The task — Pictures stay out of the copy, and everything else in the data below is repeated exactly.

Data block —
_____
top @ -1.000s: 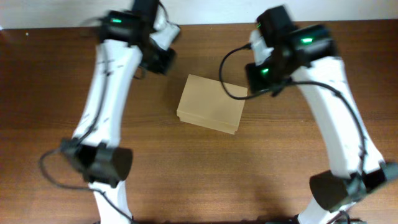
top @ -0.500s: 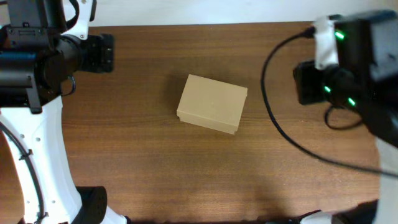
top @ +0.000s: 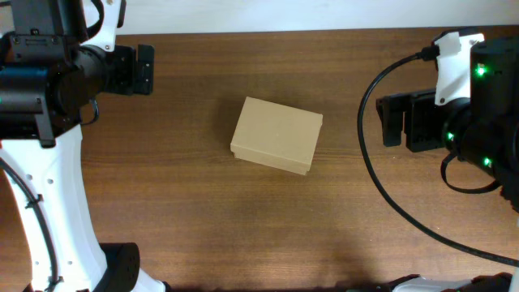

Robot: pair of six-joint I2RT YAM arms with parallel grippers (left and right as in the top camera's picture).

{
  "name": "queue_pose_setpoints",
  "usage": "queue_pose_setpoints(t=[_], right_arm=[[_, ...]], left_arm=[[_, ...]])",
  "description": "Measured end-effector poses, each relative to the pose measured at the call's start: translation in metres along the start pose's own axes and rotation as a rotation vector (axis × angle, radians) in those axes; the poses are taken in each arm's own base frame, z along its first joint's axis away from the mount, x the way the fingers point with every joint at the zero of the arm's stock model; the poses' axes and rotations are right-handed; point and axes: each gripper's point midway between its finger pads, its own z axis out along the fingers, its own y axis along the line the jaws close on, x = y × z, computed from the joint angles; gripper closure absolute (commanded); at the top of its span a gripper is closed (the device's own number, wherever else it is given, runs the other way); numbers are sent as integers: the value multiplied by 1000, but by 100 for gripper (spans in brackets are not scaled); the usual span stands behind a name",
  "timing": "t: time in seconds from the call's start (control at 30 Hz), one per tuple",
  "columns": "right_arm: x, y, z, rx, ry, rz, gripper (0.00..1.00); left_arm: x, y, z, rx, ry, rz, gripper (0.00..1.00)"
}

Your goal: Pack container

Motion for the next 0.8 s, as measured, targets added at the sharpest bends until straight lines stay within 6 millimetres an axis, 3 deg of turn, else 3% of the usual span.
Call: queue_pose_setpoints(t=[0.37, 0.47, 0.6, 0.7, 0.77, 0.8], right_arm=[[0, -1, -1, 4, -4, -1, 1], [-6, -14, -7, 28, -60, 41, 1], [-4, -47, -31, 88, -215, 146, 1], [10, -60, -44, 128, -312, 186, 1], [27, -64, -47, 142, -344, 200, 1], [47, -65, -48, 152, -369, 209, 1]], left_arm=[[0, 0, 0, 0, 0, 0, 1], [0, 0, 0, 0, 0, 0, 1], [0, 0, 0, 0, 0, 0, 1], [1, 0, 0, 0, 2, 0, 1], [1, 0, 0, 1, 4, 0, 1], [1, 0, 0, 1, 5, 0, 1]])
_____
Result for this exercise —
top @ -1.000s: 
top @ -0.500s: 
top @ +0.000s: 

Robot: pair of six-joint I2RT YAM arms with parallel grippers (left and right as in the top camera's picture).

{
  "name": "queue_pose_setpoints",
  "usage": "queue_pose_setpoints(t=[_], right_arm=[[_, ...]], left_arm=[[_, ...]])",
  "description": "Measured end-effector poses, each relative to the pose measured at the call's start: translation in metres along the start pose's own axes and rotation as a rotation vector (axis × angle, radians) in those axes; the poses are taken in each arm's own base frame, z along its first joint's axis away from the mount, x the way the fingers point with every joint at the zero of the arm's stock model; the poses' axes and rotations are right-handed; point and axes: each gripper's point midway between its finger pads, its own z axis out along the fingers, its own y axis along the line the jaws close on, x = y × z, computed from the joint angles; gripper closure absolute (commanded); at the top of its span a gripper is closed (the device's own number, wherever else it is given, runs the other way); numbers are sent as integers: the value multiplied by 1000, but by 100 for gripper (spans in brackets are not scaled); the usual span stands behind a name",
  "timing": "t: time in seconds from the call's start (control at 30 Hz), one per tuple",
  "columns": "right_arm: x, y, z, rx, ry, rz, gripper (0.00..1.00); left_arm: x, y, z, rx, ry, rz, gripper (0.00..1.00)"
}

Your goal: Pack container

Motion for the next 0.8 s, as measured, targets added at the sharpest bends until straight lines stay within 6 millimetres an axis, 3 deg of turn, else 3% of the usual span.
Call: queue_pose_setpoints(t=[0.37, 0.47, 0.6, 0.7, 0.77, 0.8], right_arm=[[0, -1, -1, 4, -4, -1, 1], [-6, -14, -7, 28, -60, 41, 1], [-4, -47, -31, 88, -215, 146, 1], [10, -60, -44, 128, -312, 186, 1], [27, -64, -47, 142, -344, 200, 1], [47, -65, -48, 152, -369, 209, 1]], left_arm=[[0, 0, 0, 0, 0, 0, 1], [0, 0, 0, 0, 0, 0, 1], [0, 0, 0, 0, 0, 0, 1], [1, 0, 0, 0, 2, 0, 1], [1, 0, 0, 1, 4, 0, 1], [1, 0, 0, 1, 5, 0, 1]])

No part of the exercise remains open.